Understanding needle use- Steel Needles

There is a lot of misunderstanding about the use of needles for vintage gramophones. The common misconception is that 'needles wear records', whereas initially the opposite is true. For the most part, quality '78' records are made of 85% ground slate and 15% shellac. As a new steel needle (with the weight of 250 grammes or so of soundbox pushing down on it) runs several hundred feet to the centre of a record it has its sharp point worn off. As a result if used a second time it presents a blunt end to the bottom of the groove and a broader profile to its sides. Repeating the process will result in groove wall damage as the needle  increasingly occupies the space in which it once had room to move freely. At this point the needle will begin to damage the record.

In the 'old days' needle manufacturers often printed on their containers that needles should be used once only. This was a little dramatic, but they were trying to sell needles! These days two sides would be deemed acceptable use for all but the most valuable sides. 

I sell three grades of needle- Loud, Medium and Soft. Loud Tone needles were only ever made for outdoor or dance hall use and are not good for record care. Soft tone are really for those in flats who fear their neighbours' wrath! As a general rule I would simply recommend Medium Tone.


Packets of 100 newly made quality steel needles £2.75 +50p postage for one or £15 for five packs postage included. You may buy multiple packs in any combination of tones. These figures (2015) show the first rise in price for over five years. My excuse is everyone else's; the cost to me has risen, as has the cost of postage. For EU countries please add £2 to the price for five (only to cover the additional cost of sending).

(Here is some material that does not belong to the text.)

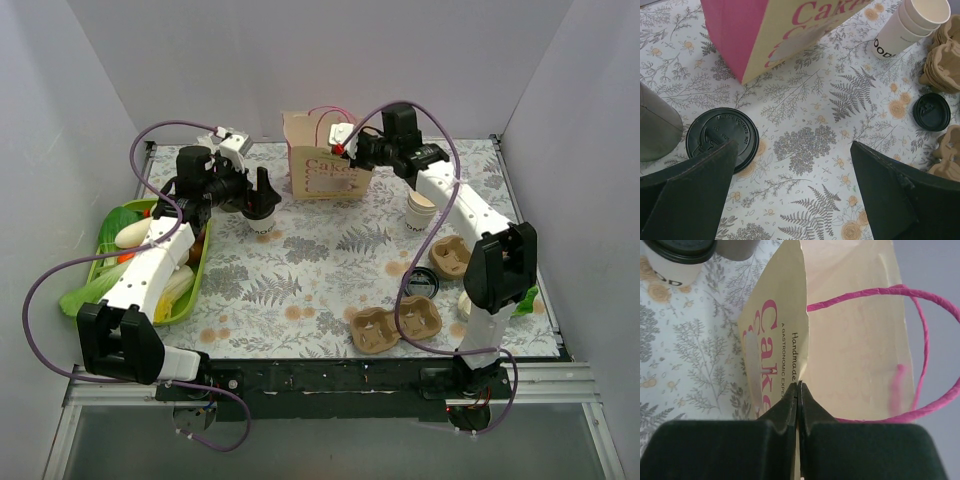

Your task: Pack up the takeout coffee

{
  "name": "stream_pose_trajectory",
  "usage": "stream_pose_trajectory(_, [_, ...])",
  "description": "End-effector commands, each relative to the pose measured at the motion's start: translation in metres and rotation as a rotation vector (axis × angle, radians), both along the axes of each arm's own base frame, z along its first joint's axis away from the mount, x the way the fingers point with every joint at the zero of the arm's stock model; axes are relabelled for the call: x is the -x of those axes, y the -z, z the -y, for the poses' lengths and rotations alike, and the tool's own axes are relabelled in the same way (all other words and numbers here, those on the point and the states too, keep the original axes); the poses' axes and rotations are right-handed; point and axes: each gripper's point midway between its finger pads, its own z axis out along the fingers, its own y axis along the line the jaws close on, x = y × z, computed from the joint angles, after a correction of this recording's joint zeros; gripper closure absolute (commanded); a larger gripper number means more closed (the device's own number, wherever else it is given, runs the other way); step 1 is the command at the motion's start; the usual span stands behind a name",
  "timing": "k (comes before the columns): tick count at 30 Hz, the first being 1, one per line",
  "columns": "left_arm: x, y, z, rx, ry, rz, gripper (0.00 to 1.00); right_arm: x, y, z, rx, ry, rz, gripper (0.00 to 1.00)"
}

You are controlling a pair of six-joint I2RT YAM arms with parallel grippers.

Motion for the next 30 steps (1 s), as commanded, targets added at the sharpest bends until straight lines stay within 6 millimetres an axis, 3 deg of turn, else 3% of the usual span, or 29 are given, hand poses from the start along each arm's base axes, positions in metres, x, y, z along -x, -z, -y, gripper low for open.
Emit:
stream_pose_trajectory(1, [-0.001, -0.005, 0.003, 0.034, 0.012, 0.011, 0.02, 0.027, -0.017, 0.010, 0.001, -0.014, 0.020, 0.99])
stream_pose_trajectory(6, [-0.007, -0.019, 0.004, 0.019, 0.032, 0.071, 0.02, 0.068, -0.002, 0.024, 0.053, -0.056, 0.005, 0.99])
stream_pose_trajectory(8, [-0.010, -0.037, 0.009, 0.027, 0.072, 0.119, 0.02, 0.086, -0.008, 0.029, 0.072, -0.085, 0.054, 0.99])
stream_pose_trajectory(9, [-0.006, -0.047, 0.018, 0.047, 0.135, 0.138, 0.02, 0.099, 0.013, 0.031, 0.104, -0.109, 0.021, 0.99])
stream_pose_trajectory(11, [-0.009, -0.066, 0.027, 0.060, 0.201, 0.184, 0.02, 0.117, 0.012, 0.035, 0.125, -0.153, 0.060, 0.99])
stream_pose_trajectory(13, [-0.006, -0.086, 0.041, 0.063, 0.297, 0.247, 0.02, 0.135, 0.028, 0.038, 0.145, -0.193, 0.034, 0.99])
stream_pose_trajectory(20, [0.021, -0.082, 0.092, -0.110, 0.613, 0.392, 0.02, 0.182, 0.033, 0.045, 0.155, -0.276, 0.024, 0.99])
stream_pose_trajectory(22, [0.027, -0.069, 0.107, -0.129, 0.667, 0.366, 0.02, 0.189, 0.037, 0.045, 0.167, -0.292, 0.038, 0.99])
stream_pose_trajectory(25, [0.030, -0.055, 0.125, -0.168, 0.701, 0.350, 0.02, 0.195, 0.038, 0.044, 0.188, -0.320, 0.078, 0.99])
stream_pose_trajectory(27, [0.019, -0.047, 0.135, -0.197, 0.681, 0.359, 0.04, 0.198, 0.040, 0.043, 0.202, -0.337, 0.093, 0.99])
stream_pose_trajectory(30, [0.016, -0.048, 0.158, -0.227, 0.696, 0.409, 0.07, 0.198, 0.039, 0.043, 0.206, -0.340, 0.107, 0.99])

If you are sending a cheque, my address is;

8 Pine Walk, Great Bookham, Surrey KT23 4AS.

However, for these small purchases you may find it easier to use PayPal (see the Payment page if you don't know what this is).  I will know from your Registered User's address where to send them to.

The address for PayPal payment is

Understanding needle use- Fibre Needles

Back in the old days a devoted gramophile would only consider using such needles on his records. The reward was little or no wear to the disc but a quieter rendition and softer tone. Being wooden, fibres are prone to tip wear.

Many converts to the 78 hobby hear about fibre needles and wonder why they are not used universally if they do no damage to records. The answer is that records which have already been played with steel needles will likely have fine scratches on the floor of their grooves which will quickly wear the fibre needle's tip blunt, and thus useless. Used on worn, 'steeled' records the sound from a fibre will quickly degenerate to a muzzy incomprehensible noise. As a result 'fibres' are only really suitable for records which are either previously unplayed (unlikely, these days!) or have had very little prior wear. 


There is a very big hobby in itself in collecting needle tins alone. The world's finest collections number over ten thousand tins without duplication of graphics.

Tins in the UK fall into two categories. Ones sold by HMV, Columbia and Songster account for well over half of the whole output and generally sell in antiques shops and markets for between £2 and £5 apiece according to condition. Here below are samples of such tins;

Needle tins

Anything else will probably command a higher price to a knowledgeable buyer. Condition is very important and age is another factor. Tins made before WW1 and in the early 1920's are generally harder to find and if German in origin may have particularly appealing graphics, as this German Kosmos Extra tin below, which made a staggering £96 on eBay..! 


I tend to put my rarer tins on Ebay unless I am contacted by a new collector as most of my existing buyers already own all the commonly found makers' products.